[[ MATERIAL TO PROCESS, beginning ]]

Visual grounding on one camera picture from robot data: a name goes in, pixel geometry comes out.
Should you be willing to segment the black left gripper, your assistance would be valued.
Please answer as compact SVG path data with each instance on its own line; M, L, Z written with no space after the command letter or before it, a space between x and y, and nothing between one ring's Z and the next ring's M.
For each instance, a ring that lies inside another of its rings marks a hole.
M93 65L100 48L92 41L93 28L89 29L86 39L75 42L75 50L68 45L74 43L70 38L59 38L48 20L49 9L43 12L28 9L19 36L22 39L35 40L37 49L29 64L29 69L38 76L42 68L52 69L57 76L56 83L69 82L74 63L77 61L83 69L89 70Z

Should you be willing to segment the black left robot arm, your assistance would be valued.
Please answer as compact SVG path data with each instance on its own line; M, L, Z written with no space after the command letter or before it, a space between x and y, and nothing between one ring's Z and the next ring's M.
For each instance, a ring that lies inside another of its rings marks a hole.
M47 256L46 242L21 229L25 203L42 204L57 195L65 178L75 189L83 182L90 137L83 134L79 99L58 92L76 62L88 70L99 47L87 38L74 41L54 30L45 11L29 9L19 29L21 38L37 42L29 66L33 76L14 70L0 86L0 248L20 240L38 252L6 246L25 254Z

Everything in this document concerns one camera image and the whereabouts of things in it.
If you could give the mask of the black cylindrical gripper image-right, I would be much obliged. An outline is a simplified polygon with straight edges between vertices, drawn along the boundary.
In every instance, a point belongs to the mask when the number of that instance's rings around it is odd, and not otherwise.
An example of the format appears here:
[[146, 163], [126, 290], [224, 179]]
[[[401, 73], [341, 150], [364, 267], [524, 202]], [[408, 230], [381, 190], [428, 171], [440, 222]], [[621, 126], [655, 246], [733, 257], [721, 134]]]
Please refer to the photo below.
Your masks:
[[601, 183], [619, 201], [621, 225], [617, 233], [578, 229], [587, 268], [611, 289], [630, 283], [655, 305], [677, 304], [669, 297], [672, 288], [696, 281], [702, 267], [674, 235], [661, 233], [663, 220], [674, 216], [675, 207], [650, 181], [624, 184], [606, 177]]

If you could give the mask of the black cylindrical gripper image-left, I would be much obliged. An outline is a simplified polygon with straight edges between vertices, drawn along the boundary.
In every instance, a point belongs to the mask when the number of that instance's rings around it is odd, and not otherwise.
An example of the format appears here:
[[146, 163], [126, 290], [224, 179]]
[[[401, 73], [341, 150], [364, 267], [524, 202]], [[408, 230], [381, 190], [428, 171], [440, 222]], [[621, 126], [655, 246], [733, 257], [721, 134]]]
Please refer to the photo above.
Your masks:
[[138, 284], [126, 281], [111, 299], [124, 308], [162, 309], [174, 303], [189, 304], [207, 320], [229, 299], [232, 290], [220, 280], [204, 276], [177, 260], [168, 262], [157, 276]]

[[ MATERIAL TO PROCESS, end ]]

_YOUR TASK_
Go through the entries above and copy every line containing "valued".

_ANSWER FOR THE TASK_
Should you be willing to segment the black left gripper, your assistance would be valued.
Should you be willing to segment the black left robot arm, your assistance would be valued.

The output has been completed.